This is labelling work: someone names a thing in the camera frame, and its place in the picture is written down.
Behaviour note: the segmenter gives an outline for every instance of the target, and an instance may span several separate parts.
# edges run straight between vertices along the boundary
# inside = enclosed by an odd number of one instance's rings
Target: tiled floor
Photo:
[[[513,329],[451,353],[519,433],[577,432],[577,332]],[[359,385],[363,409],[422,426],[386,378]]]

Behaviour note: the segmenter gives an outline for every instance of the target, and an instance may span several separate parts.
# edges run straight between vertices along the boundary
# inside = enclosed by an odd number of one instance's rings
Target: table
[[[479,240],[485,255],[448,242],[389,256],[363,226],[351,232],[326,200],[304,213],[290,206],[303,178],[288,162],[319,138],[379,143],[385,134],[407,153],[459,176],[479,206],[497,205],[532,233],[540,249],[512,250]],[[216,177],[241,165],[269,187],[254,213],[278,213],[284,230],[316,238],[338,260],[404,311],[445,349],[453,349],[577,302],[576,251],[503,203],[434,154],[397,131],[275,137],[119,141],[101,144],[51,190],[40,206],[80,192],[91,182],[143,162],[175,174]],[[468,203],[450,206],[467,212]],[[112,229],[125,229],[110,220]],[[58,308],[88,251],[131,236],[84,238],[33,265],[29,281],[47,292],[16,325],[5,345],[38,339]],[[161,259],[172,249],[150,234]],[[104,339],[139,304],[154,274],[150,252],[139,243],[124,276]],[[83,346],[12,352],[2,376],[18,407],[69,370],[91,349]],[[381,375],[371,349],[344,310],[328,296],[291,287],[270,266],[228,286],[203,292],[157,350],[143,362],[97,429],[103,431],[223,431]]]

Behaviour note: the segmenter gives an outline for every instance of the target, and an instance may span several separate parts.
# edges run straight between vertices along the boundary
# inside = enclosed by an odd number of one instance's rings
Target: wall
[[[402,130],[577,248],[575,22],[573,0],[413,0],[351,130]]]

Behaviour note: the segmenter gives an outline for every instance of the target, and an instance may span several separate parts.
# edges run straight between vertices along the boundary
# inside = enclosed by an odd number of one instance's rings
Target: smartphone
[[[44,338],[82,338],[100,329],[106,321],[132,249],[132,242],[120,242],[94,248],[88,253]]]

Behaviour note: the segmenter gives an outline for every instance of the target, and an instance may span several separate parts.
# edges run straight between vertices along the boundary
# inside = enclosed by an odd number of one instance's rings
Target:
----
=== What the task asks ===
The data above must be reproduced in full, exactly as given.

=== Answer to this task ===
This is labelling work: someone names a thing in the camera frame, and its place in the picture is written down.
Behaviour note: the segmenter gives an outline for every instance of the target, and an instance may span several separate parts.
# edges run straight between vertices along the boundary
# inside = enclosed by an odd number of one instance's rings
Target: tiled floor
Photo:
[[[513,329],[451,353],[519,433],[577,432],[577,332]],[[359,385],[363,409],[422,426],[386,378]]]

Behaviour note: the segmenter gives an outline for every instance of the target, and an instance may span several separate parts.
# edges run straight between vertices along the boundary
# inside = enclosed by an odd number of one instance's rings
Target: table
[[[479,240],[485,255],[448,242],[389,256],[363,226],[351,232],[326,200],[304,213],[290,206],[303,178],[288,162],[319,138],[379,143],[385,134],[407,153],[459,176],[479,206],[497,205],[532,233],[540,249],[512,250]],[[216,177],[241,165],[269,187],[254,213],[278,213],[284,230],[316,238],[338,260],[404,311],[445,349],[453,349],[577,302],[576,251],[503,203],[434,154],[397,131],[275,137],[119,141],[101,144],[51,190],[40,206],[80,192],[91,182],[143,162],[175,174]],[[468,203],[450,206],[467,212]],[[112,229],[125,229],[110,220]],[[58,308],[88,251],[131,236],[84,238],[33,265],[29,281],[47,292],[16,325],[5,345],[38,339]],[[161,259],[172,249],[150,234]],[[104,339],[139,304],[154,274],[150,252],[139,243],[124,276]],[[83,346],[12,352],[2,376],[18,407],[69,370],[91,349]],[[381,375],[371,349],[344,310],[328,296],[291,287],[270,266],[228,286],[203,292],[157,350],[143,362],[97,429],[103,431],[223,431]]]

Behaviour note: the segmenter gives an outline for every instance of the target, and an instance may span several separate parts.
# edges run straight between vertices along the boundary
# inside = enclosed by an odd number of one instance's rings
Target: wall
[[[402,130],[577,248],[575,22],[573,0],[413,0],[351,130]]]

Behaviour note: the segmenter gives an outline for every instance of the target, and an instance may span several separate parts.
# edges run straight between vertices along the boundary
# inside = enclosed by an odd number of one instance's rings
Target: smartphone
[[[44,338],[82,338],[100,329],[106,321],[132,249],[132,242],[120,242],[94,248],[88,253]]]

Behaviour note: the segmenter gives an outline for every instance of the target, and an instance may span several separate parts.
# edges run straight between vertices along the boundary
# inside = enclosed by an odd number of one instance's rings
Target:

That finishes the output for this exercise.